##### PROVIDED MATERIAL
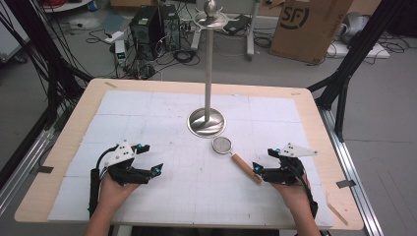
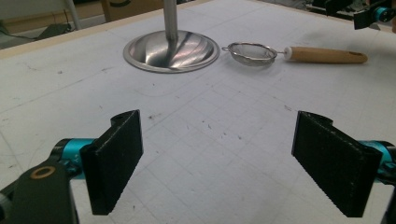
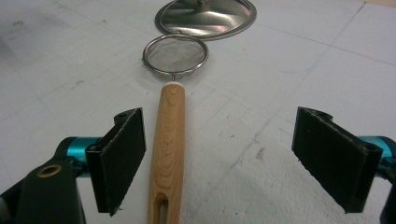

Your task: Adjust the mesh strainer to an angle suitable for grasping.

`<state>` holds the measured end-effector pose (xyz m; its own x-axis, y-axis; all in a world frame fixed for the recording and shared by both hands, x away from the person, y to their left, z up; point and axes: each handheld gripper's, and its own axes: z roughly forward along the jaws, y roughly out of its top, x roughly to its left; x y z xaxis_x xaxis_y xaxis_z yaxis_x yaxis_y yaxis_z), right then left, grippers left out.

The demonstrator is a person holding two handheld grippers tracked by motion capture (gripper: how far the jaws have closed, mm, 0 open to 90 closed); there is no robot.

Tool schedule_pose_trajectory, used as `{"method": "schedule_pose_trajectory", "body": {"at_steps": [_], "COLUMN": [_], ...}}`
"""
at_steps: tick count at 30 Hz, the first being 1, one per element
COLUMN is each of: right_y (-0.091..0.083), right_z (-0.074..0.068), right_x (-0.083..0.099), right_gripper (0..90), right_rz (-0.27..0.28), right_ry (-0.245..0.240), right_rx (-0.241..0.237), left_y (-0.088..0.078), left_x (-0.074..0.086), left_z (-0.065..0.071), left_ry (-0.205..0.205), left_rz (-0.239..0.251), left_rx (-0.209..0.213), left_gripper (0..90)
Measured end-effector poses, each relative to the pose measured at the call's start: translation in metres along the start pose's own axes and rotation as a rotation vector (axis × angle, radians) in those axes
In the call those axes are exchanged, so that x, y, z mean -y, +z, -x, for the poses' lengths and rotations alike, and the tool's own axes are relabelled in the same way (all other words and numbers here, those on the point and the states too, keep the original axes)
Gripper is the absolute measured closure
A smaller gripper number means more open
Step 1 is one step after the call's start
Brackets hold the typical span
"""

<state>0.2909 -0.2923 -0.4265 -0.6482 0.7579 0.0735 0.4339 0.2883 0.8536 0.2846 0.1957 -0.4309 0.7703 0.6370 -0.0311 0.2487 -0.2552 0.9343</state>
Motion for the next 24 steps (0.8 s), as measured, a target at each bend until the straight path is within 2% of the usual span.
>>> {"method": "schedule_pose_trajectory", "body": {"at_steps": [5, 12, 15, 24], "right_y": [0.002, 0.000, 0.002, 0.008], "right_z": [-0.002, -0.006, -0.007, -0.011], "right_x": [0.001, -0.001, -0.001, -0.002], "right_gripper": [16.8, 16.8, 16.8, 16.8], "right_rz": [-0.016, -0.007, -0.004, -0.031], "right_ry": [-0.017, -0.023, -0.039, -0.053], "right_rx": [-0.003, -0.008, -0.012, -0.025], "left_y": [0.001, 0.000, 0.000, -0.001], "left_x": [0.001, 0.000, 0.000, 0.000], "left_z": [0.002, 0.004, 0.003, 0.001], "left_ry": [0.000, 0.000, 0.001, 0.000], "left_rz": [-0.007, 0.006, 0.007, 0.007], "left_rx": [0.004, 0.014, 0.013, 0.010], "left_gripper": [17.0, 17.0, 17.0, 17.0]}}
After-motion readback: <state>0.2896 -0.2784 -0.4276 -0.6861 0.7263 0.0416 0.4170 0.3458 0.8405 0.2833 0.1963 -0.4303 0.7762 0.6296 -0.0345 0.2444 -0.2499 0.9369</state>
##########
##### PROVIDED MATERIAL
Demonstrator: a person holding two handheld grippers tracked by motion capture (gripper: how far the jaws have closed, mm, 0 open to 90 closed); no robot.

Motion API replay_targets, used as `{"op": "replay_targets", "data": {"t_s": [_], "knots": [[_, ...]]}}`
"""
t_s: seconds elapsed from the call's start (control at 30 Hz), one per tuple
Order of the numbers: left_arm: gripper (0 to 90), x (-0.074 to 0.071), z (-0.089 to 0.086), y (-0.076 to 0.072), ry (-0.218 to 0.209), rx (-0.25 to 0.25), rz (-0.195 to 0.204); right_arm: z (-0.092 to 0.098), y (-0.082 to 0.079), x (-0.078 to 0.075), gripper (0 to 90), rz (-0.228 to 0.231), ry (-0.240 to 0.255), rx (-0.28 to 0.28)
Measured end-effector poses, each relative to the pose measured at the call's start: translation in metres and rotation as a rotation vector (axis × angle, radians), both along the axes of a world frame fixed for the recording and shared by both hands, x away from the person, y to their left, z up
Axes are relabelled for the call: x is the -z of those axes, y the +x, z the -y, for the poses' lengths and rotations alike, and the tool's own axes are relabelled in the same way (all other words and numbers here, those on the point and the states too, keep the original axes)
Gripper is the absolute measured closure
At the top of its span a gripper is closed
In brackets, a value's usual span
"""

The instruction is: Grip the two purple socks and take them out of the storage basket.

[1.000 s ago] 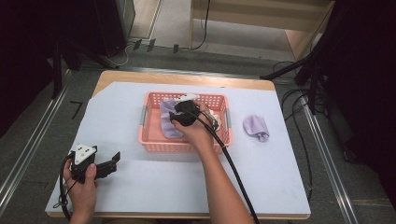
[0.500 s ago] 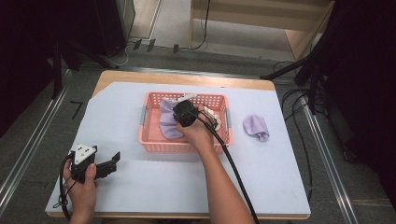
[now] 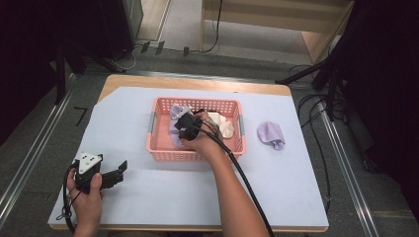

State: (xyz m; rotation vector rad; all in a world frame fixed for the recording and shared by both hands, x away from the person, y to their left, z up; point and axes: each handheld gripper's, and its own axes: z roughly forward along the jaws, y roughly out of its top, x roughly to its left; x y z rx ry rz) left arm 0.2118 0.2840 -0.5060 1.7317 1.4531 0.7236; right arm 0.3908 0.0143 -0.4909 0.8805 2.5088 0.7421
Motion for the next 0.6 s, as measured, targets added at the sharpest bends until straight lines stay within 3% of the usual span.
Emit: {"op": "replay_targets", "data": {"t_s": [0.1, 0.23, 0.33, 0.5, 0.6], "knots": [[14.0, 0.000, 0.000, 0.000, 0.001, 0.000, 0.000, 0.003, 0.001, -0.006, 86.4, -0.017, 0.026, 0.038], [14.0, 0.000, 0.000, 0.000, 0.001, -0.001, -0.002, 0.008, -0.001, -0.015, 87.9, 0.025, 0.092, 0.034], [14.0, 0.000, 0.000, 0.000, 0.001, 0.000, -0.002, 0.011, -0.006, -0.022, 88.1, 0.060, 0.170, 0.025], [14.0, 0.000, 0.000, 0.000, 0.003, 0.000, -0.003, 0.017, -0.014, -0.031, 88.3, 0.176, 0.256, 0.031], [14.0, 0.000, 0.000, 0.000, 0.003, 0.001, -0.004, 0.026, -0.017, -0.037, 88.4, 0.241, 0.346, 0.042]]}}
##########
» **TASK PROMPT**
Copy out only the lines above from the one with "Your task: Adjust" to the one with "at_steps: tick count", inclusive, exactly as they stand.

» **RESULT OF THIS TASK**
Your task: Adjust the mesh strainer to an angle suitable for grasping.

`<state>` holds the measured end-effector pose (xyz m; its own x-axis, y-axis; all in a world frame fixed for the recording and shared by both hands, x away from the person, y to their left, z up; point and axes: each handheld gripper's, and its own axes: z roughly forward along the jaws, y roughly out of its top, x roughly to its left; x y z xaxis_x xaxis_y xaxis_z yaxis_x yaxis_y yaxis_z), right then left, grippers left out.

The demonstrator is a person holding two handheld grippers tracked by motion capture (gripper: how far the jaws have closed, mm, 0 open to 90 closed); there is no robot.

Tool schedule_pose_trajectory, used as `{"method": "schedule_pose_trajectory", "body": {"at_steps": [_], "COLUMN": [_], ...}}`
"""
at_steps: tick count at 30 Hz, the first being 1, one per element

With that, the output is complete.